-- WHAT THE TASK REQUIRES --
Scan the entries for the word "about" and return every line that has it.
Start of EXTRACTED RECORDS
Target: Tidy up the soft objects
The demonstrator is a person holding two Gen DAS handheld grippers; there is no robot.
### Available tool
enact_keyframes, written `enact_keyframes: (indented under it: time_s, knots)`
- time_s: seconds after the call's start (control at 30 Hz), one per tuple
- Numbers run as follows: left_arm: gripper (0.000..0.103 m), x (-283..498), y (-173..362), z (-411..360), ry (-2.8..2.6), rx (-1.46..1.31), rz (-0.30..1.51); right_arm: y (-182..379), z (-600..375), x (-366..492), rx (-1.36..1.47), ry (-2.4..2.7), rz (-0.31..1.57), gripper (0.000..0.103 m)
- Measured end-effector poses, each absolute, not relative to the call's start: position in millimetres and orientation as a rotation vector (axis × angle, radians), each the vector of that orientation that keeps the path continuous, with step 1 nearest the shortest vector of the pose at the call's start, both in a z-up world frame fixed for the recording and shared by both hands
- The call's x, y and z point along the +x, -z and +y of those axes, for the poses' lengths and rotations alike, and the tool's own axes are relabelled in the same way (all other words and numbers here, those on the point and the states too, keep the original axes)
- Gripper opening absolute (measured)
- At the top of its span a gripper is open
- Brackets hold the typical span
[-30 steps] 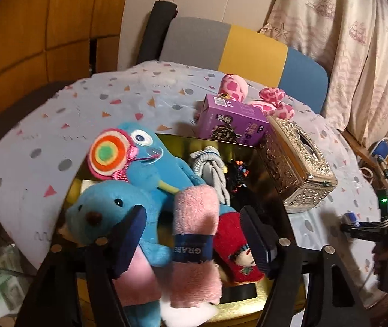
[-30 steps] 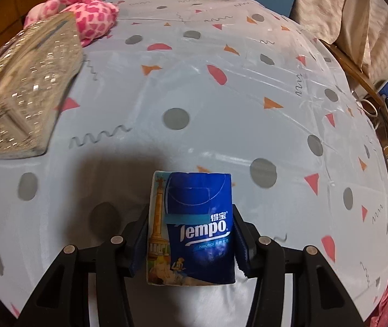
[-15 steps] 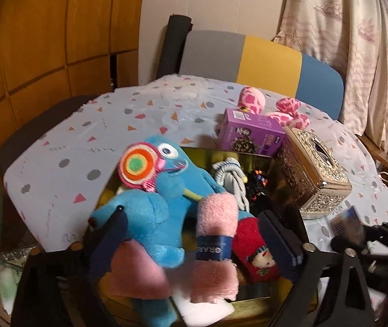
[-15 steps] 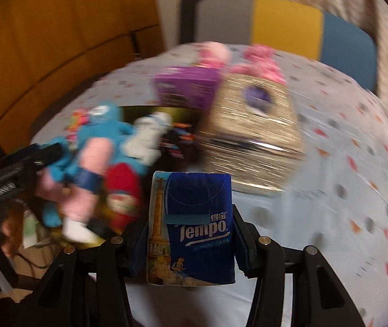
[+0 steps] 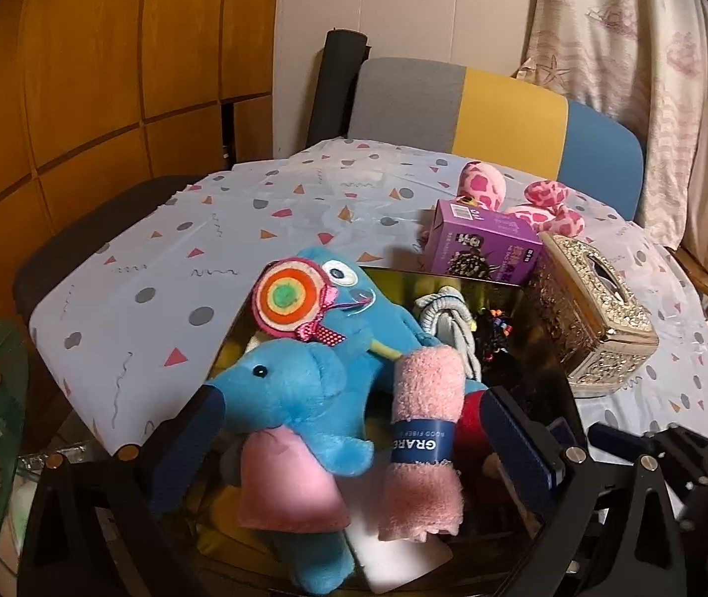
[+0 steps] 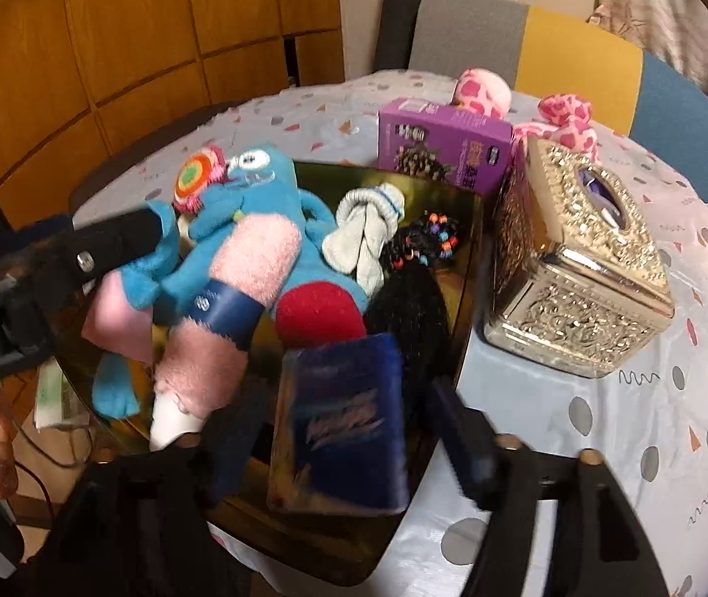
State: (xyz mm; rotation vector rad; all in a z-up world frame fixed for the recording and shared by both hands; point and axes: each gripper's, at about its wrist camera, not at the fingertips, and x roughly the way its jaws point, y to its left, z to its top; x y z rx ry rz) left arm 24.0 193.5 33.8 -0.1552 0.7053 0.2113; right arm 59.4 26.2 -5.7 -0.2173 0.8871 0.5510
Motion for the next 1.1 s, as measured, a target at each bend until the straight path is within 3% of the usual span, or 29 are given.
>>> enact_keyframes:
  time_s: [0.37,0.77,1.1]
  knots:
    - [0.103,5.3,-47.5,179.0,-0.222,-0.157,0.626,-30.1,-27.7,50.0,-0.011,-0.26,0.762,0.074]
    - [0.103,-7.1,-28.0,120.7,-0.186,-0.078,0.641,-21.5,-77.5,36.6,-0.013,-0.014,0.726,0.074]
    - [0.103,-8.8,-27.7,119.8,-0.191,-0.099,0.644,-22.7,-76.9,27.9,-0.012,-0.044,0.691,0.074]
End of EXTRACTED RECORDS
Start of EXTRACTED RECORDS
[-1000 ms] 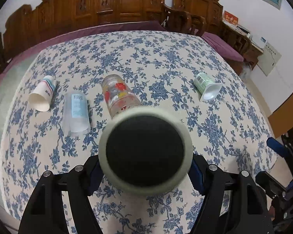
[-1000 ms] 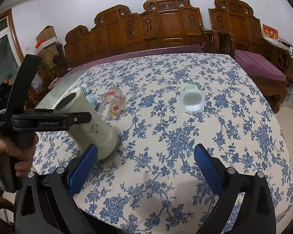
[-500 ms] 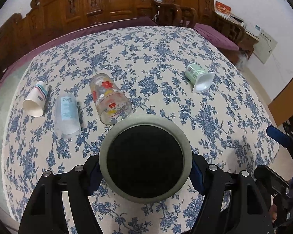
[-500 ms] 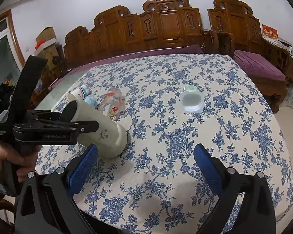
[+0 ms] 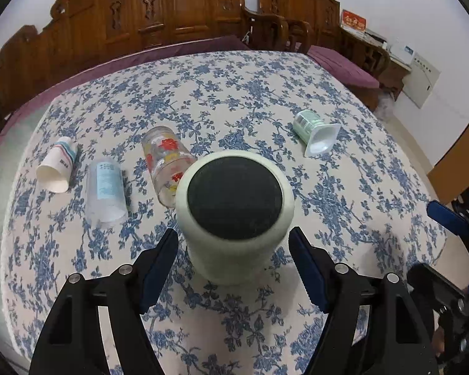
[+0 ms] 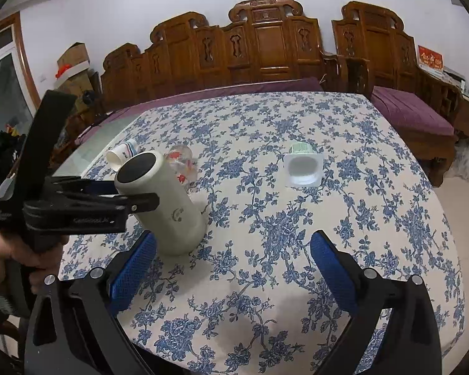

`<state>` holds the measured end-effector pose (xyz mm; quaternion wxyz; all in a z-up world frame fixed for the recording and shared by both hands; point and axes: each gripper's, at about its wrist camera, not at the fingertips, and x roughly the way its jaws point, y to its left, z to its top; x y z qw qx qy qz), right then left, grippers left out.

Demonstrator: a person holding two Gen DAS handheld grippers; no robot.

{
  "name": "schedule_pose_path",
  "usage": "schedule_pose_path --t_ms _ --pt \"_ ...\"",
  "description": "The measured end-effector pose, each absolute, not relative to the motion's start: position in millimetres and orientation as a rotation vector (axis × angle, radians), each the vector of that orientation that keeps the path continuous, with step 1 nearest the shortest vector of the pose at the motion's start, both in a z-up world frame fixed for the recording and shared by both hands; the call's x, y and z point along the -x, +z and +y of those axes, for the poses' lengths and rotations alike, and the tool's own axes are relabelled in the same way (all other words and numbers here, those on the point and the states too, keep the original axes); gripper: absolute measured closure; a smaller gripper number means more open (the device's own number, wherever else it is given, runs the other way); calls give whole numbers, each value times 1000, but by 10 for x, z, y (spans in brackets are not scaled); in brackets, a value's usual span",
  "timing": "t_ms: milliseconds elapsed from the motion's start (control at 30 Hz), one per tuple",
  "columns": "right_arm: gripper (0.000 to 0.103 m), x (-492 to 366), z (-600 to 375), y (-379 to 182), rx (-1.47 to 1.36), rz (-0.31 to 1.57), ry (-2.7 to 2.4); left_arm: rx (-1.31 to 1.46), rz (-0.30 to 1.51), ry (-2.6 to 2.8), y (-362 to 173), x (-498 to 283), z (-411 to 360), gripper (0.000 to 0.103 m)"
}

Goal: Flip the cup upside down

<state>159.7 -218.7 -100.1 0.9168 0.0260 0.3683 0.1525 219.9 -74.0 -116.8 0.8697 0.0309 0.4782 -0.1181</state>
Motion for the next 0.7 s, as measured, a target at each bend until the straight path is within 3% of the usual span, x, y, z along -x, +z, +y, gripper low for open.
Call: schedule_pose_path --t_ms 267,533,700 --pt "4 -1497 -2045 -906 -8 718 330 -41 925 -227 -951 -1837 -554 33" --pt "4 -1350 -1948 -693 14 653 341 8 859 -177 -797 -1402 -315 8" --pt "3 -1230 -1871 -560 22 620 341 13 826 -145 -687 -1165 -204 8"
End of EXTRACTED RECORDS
-- WRITTEN SOLUTION --
State: (xyz mm; rotation vector rad; all in a z-up world frame fixed for the recording and shared by both hands; point and axes: each gripper's, at about its wrist camera, not at the fingertips, and x roughly the way its jaws point, y to its left, z to its top; x y z rx ry rz) left arm 24.0 193.5 33.8 -0.1552 0.7053 0.2113; right arm 59.4 26.2 -5.7 -0.2173 0.8871 0.5510
`<state>` holds the measured end-effector pose (xyz mm; quaternion wxyz; all in a z-up world frame fixed for the recording and shared by both hands; point and axes: each gripper's, at about its wrist camera, not at the fingertips, and x roughly the way its jaws point, y to its left, z to its top; x y z qw qx qy qz), right then left, grippers left out.

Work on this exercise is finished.